_What needs to be done:_ Output the listing word for word, minus images.

_Recorded data:_
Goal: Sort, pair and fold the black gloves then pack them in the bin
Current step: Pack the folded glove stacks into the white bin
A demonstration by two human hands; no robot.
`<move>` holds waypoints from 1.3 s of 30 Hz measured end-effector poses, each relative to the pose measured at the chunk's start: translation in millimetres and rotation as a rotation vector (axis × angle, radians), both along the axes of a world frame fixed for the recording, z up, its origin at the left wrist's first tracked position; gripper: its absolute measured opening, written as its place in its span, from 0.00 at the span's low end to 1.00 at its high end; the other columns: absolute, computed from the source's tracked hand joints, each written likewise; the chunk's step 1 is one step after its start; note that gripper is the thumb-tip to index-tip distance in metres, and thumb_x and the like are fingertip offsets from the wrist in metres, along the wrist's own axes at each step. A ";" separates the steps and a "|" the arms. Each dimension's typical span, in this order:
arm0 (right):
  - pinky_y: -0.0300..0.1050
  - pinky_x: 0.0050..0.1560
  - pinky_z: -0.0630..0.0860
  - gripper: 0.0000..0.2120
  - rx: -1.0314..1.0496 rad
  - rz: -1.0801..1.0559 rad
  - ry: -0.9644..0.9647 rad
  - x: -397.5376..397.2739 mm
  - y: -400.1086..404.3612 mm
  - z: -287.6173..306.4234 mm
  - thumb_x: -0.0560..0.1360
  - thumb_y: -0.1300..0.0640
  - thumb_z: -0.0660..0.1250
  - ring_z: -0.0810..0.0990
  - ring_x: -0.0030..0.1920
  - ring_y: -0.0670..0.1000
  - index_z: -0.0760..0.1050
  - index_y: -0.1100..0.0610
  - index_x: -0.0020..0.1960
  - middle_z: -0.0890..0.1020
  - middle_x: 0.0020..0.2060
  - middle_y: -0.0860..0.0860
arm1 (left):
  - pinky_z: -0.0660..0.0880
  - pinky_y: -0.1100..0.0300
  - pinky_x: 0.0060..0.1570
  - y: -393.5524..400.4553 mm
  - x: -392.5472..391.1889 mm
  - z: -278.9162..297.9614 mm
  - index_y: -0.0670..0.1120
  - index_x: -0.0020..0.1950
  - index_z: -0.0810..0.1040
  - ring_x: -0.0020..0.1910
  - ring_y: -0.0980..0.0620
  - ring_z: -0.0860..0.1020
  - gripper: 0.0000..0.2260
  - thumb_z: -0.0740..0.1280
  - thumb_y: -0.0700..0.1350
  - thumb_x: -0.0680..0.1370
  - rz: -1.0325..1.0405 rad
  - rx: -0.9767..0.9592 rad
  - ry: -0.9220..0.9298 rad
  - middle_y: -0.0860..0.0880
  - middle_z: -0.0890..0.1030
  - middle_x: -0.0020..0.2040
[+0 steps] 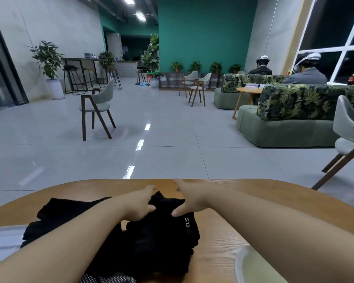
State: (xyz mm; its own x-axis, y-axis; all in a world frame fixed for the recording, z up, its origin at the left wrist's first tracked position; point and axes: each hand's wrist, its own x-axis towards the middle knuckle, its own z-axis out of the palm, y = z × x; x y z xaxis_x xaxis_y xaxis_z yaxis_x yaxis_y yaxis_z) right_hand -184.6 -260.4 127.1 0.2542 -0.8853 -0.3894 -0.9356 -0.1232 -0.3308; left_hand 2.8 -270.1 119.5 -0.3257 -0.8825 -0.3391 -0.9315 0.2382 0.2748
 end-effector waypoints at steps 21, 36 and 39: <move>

_Answer to this problem:_
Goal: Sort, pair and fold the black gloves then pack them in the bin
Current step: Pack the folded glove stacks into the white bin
A demonstration by two human hands; no robot.
`<move>` holds waypoints from 1.3 s of 30 Hz measured end-effector poses, each relative to the pose measured at the chunk's start: translation in millimetres and rotation as a rotation vector (axis × angle, radians), both along the axes of a world frame fixed for the recording, z up, its origin at the left wrist's first tracked position; gripper: its absolute measured opening, written as its place in its span, from 0.00 at the span's low end to 1.00 at its high end; the other columns: absolute, computed from the source's tracked hand joints, each written likewise; the chunk's step 1 is one step after its start; note that gripper is the thumb-tip to index-tip distance in metres, and thumb_x and the like are fingertip offsets from the wrist in metres, along the wrist's own axes at each step. A ";" separates the steps and a "|" the arms. Each dimension's typical span, in this order:
arm0 (right):
  - pinky_y: -0.0300..0.1050
  - pinky_x: 0.0050..0.1560
  - pinky_z: -0.0630..0.0860
  - gripper: 0.0000..0.2120
  - rx: -1.0314..1.0496 rad
  - rz: -1.0801..1.0559 rad
  - ry: -0.9644..0.9647 rad
  - x: -397.5376..397.2739 mm
  - y: -400.1086..404.3612 mm
  - z: -287.6173..306.4234 mm
  - thumb_x: -0.0560..0.1360
  - thumb_y: -0.1300..0.0640
  - thumb_z: -0.0660..0.1250
  - ring_z: -0.0810..0.0990
  - ring_x: -0.0030..0.1920
  - ring_y: -0.0670..0.1000
  - index_z: -0.0760..0.1050
  - index_y: -0.1100..0.0610
  - index_x: -0.0020..0.1960
  - middle_z: -0.0890..0.1020
  - middle_x: 0.0020..0.2060
  - middle_y: -0.0860..0.0860
arm1 (left):
  - pinky_z: -0.0660..0.0880
  - pinky_y: -0.1100..0.0300
  - pinky_x: 0.0060..0.1570
  - y: -393.5524..400.4553 mm
  - x: -392.5472..391.1889 mm
  - z: -278.9162..297.9614 mm
  - index_y: -0.0670..0.1120
  - index_x: -0.0020..0.1950
  - index_z: -0.0810..0.1040
  - ring_x: -0.0020..0.1910
  - ring_y: -0.0980..0.0620
  - ring_z: -0.0860..0.1020
  - gripper: 0.0000..0.2260
  - thumb_z: -0.0740..0.1280
  - thumb_y: -0.0700..0.1350
  - thumb_x: -0.0680..0.1370
  - rz: -1.0325..1.0405 rad
  - rx: -0.9767..0.9592 rad
  - ry: -0.9220..0.9298 rad
  - middle_y: -0.0860..0.0880
  - middle_z: -0.0890..0.1030
  - middle_x: -0.0020..0.2040
[+0 steps] 
State: (xyz mm; its own x-axis, y-axis; all in a world frame fixed for the recording, z up, its origin at the left wrist's first tracked position; point and axes: each hand's wrist, its own x-axis towards the middle knuckle, its own z-axis out of the palm, y = z × x; x y z xaxis_x xaxis_y xaxis_z yaxis_x yaxis_y yaxis_z) right_hand -184.6 -260.4 127.1 0.2542 -0.8853 -0.3894 -0.9356 -0.1232 -0.3308; left_hand 2.8 -270.1 119.5 -0.3257 -0.8825 -0.3391 -0.9315 0.2382 0.2748
 end-effector waypoints at steps 21, 36 and 39: <move>

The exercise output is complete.